Otunnu: You see a lot of hatred, a lot of bloodshed, a lot of ugliness in the world, a lot of suffering and despair. And what she’s been able to give a lot of people … is a sense of genuine love, to feel that they are loved, to feel that she cares, and that she is able to relieve their despair. And the world can do with a lot more love than there is right now, and Amma provides that. Amma has that sense of love and comfort.
Q : What do you feel your are taking with you from your visit here?
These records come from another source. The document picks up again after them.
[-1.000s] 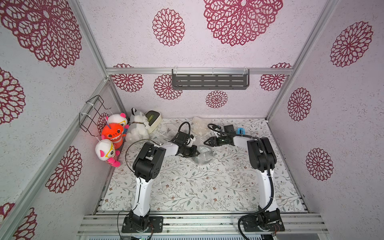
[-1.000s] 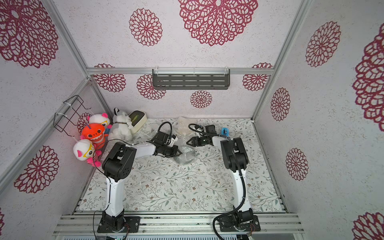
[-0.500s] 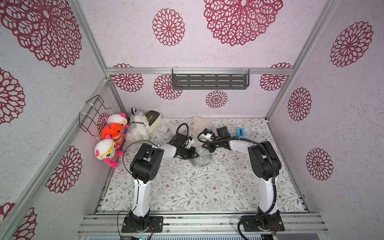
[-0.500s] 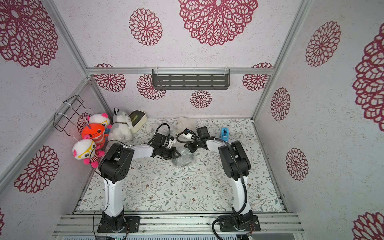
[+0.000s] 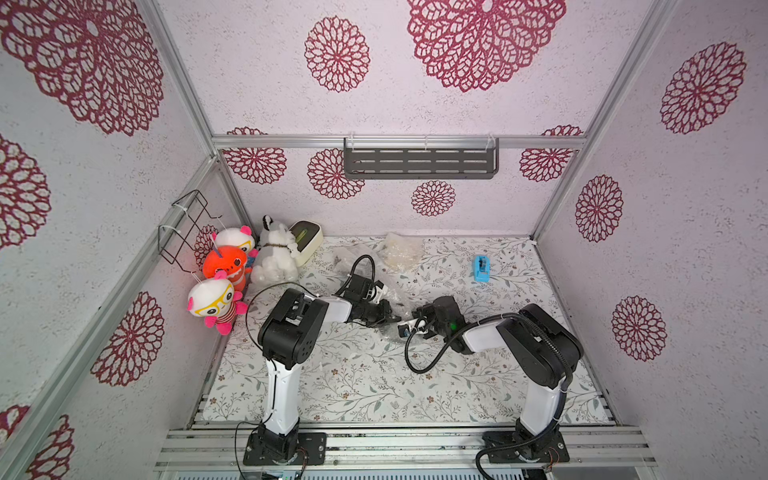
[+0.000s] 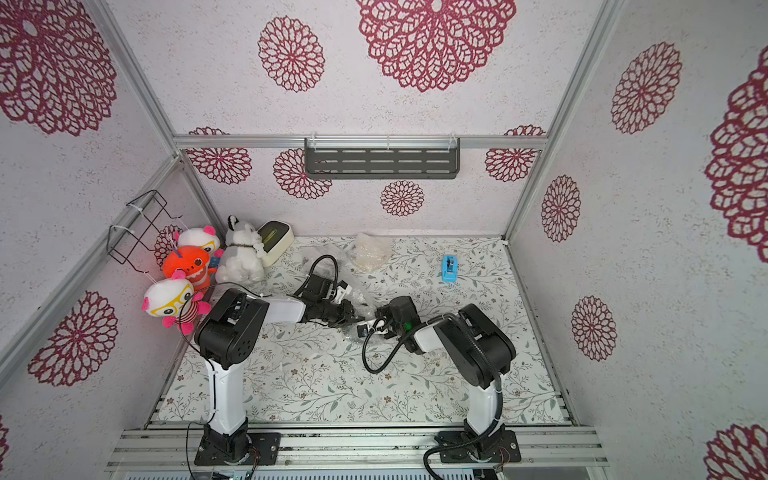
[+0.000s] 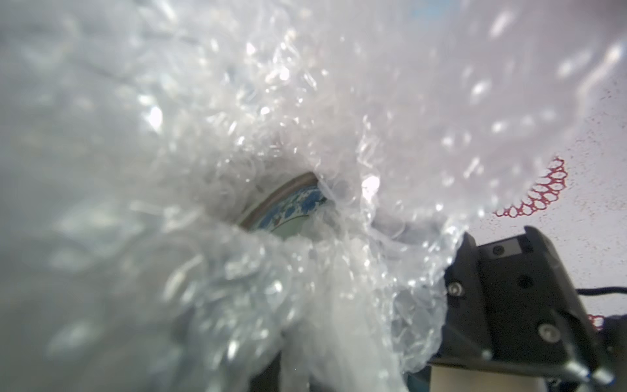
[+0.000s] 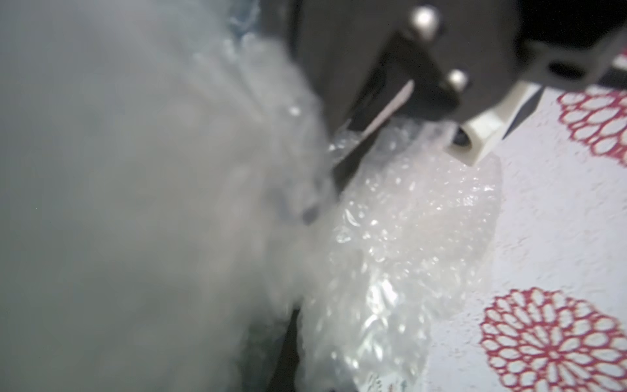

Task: Wrap dinner plates in bubble wrap
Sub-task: Wrap the plate in the bubble wrap.

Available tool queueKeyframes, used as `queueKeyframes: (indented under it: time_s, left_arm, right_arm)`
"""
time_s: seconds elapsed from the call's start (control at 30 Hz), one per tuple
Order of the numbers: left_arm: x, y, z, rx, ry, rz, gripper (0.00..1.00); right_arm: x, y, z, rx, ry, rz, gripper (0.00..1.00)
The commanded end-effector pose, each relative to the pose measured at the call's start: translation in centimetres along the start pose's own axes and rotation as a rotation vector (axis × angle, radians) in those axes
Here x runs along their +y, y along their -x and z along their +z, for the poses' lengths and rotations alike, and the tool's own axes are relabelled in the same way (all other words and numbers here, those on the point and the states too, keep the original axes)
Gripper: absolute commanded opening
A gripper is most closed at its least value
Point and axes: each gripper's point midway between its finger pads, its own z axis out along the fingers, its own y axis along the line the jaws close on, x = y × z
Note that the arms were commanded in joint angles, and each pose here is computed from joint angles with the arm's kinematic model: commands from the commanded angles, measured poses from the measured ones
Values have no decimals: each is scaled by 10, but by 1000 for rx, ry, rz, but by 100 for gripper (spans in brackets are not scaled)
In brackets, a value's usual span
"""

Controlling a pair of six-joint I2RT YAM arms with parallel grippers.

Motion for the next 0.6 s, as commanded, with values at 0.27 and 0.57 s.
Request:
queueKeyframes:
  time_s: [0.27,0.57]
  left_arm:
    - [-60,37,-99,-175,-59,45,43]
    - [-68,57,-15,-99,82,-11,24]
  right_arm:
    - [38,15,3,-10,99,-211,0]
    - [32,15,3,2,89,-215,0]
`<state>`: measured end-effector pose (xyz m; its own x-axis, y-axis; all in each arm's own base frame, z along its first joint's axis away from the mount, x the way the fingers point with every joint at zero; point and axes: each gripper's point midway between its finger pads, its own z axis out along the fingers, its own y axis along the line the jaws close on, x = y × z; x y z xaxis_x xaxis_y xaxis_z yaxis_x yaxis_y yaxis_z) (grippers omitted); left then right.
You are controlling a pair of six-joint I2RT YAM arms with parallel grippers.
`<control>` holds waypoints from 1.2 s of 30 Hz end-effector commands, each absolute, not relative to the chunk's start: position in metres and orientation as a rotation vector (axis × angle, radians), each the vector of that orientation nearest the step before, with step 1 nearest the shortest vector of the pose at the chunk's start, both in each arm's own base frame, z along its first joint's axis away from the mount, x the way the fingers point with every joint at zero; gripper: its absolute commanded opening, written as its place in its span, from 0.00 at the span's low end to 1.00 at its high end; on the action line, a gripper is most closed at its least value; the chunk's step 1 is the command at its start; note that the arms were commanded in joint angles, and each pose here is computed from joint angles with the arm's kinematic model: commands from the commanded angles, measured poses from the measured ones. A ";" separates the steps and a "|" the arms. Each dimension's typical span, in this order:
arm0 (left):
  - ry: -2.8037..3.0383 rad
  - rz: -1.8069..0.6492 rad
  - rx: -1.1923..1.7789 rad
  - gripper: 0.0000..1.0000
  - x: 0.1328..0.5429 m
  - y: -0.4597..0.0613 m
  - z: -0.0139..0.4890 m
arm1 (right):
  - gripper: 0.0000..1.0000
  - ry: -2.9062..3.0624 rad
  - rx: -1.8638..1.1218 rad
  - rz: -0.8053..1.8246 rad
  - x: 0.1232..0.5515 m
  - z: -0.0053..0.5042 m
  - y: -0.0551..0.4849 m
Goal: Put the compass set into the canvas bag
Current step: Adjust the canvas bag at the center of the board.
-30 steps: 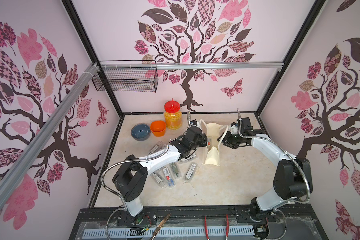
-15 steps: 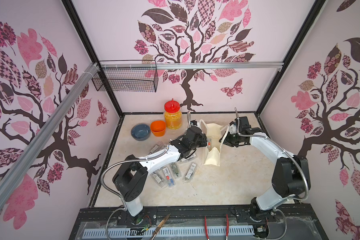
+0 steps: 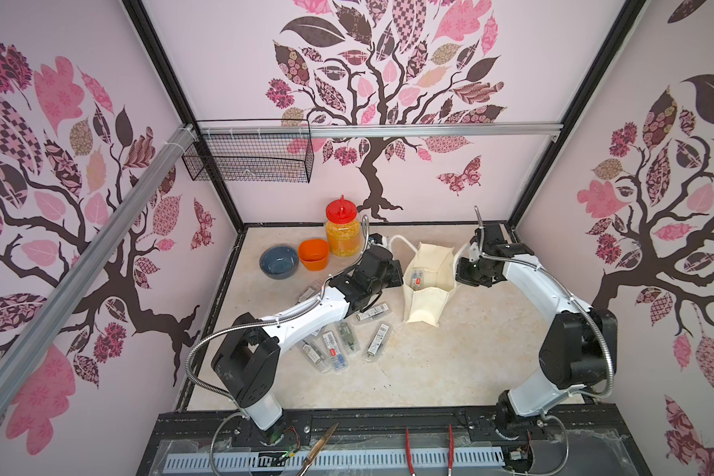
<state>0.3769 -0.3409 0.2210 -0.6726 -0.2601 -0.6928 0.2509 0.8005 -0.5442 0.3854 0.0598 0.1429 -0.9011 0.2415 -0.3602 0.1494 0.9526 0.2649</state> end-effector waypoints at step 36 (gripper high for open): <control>2.238 -0.856 0.001 0.27 0.358 -0.357 0.199 | 0.81 2.507 0.354 0.267 0.393 0.195 0.041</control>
<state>0.3597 -0.3584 0.1938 -0.7400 -0.2403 -0.6282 0.2347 0.7831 -0.5759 0.3931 0.0548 0.1640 -0.8514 0.2926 -0.4354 0.1746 0.9407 0.2909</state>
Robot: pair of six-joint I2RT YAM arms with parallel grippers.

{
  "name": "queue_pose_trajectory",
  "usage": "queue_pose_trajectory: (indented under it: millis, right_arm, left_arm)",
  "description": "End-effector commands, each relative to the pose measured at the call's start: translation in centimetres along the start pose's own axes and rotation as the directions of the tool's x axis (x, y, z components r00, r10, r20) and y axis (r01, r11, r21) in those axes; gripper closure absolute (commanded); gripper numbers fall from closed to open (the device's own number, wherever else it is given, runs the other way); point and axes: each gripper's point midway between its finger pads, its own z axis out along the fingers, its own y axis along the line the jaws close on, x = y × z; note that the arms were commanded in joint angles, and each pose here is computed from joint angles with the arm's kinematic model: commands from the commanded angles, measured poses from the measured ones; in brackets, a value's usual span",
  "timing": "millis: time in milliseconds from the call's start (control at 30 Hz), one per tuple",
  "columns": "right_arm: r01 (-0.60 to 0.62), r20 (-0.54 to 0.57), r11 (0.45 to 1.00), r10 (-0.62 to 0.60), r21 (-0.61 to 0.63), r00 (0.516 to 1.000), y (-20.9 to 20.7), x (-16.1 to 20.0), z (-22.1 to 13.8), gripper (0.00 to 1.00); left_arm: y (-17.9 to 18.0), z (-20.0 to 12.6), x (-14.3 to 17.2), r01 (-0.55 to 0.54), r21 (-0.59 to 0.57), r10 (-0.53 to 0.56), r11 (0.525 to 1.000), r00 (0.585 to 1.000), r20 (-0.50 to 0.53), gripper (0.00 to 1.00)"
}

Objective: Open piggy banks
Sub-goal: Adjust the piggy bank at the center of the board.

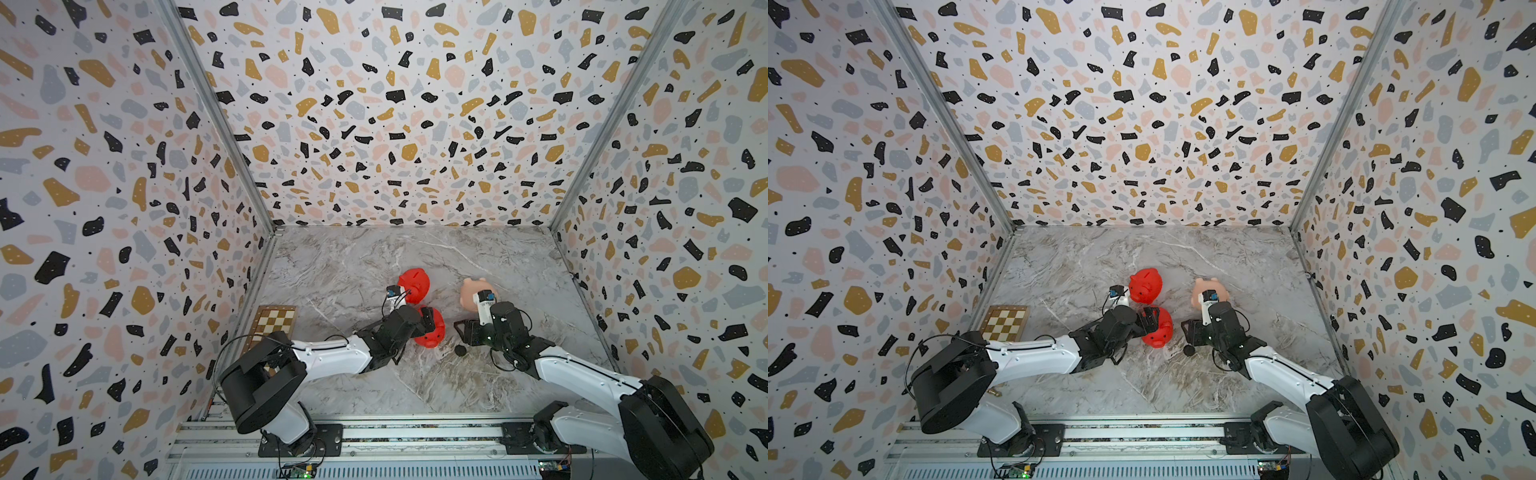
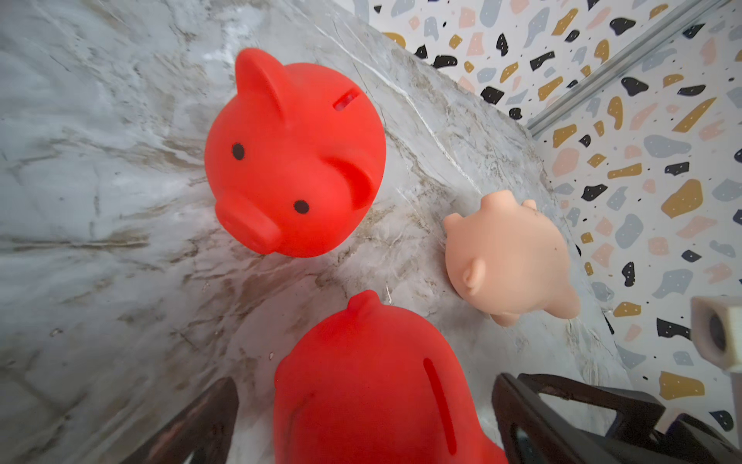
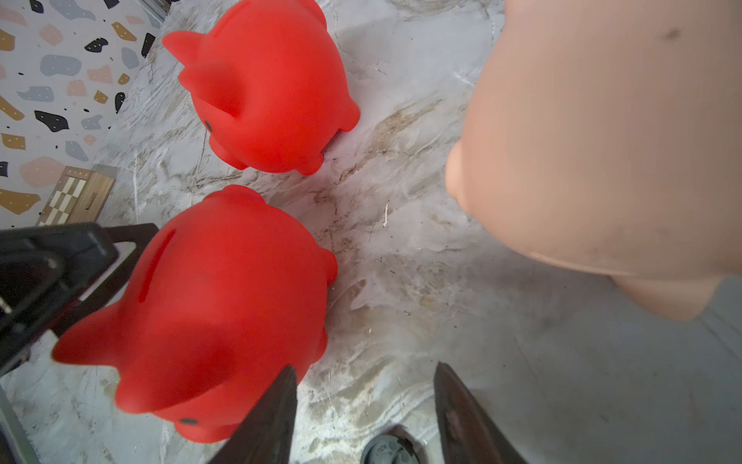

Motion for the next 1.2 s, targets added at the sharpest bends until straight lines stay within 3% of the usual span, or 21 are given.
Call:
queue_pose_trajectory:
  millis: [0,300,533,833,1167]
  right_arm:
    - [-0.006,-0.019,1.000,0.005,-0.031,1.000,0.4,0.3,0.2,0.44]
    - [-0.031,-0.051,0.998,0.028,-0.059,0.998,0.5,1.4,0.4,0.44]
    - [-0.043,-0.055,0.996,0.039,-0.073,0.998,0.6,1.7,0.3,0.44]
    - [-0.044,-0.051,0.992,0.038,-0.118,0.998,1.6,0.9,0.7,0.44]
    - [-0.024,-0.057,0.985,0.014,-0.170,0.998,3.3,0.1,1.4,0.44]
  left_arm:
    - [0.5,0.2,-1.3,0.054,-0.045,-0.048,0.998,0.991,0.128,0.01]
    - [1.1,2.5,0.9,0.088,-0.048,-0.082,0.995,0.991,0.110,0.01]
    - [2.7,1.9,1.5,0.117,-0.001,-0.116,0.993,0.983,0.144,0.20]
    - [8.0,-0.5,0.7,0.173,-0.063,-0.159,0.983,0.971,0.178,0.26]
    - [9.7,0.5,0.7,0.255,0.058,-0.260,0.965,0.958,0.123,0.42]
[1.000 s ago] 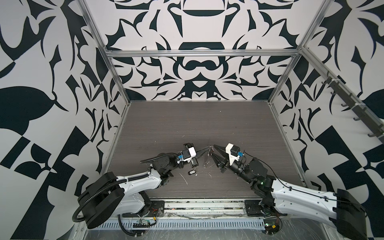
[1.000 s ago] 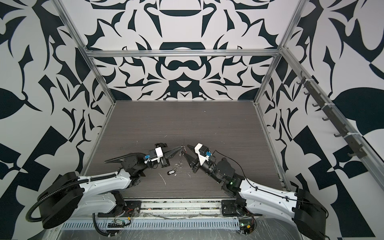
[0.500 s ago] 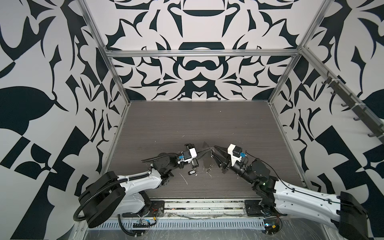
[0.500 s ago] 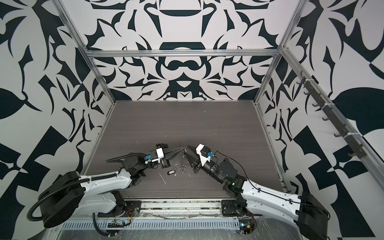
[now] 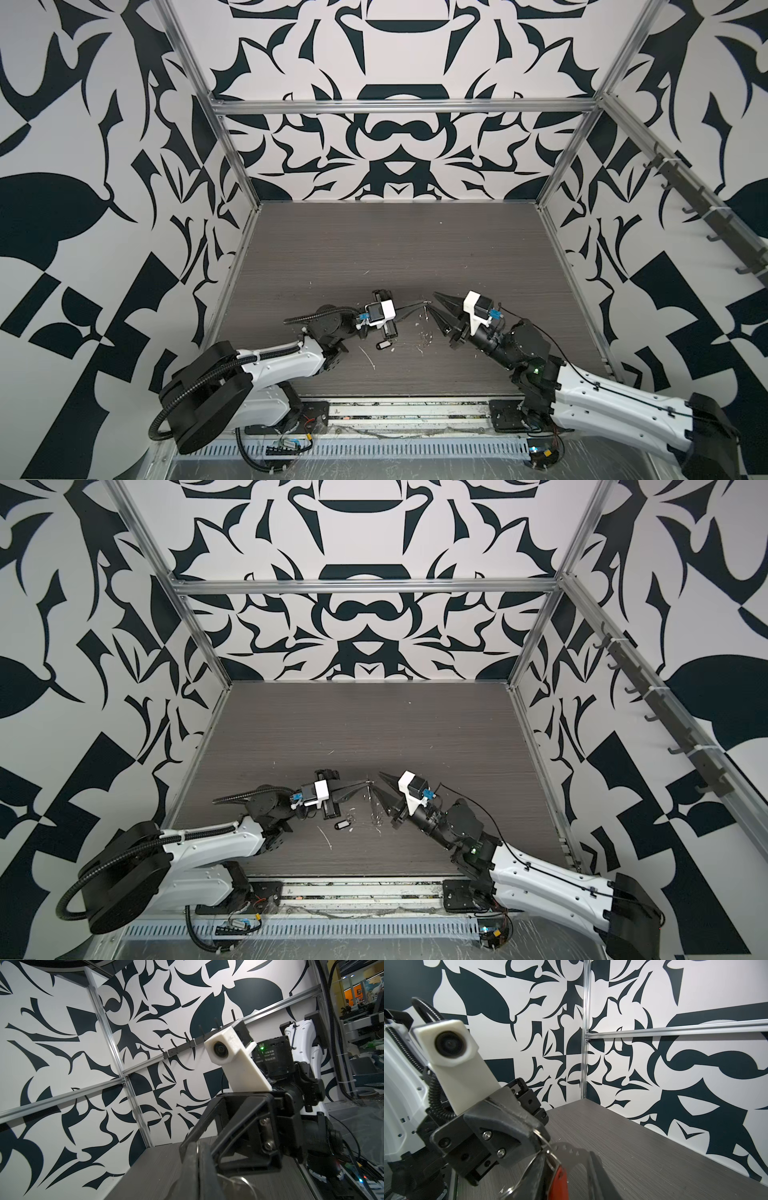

Otunnu: I am simply very moved by what I’ve seen here. I have been very touched meeting her, having that private moment with her, seeing people coming and having darshan with her, and also seeing some of the projects that she has been building here. So I leave very, very moved, wanting very much to learn from this experience. And, secondly, wanting to tell the world about this phenomenon of spreading love and good will and support and comfort to people who are in need, to people who are suffering, to people who are in despair, to those in pain.
I have been delighted to have been able to come and see this extraordinary work firsthand.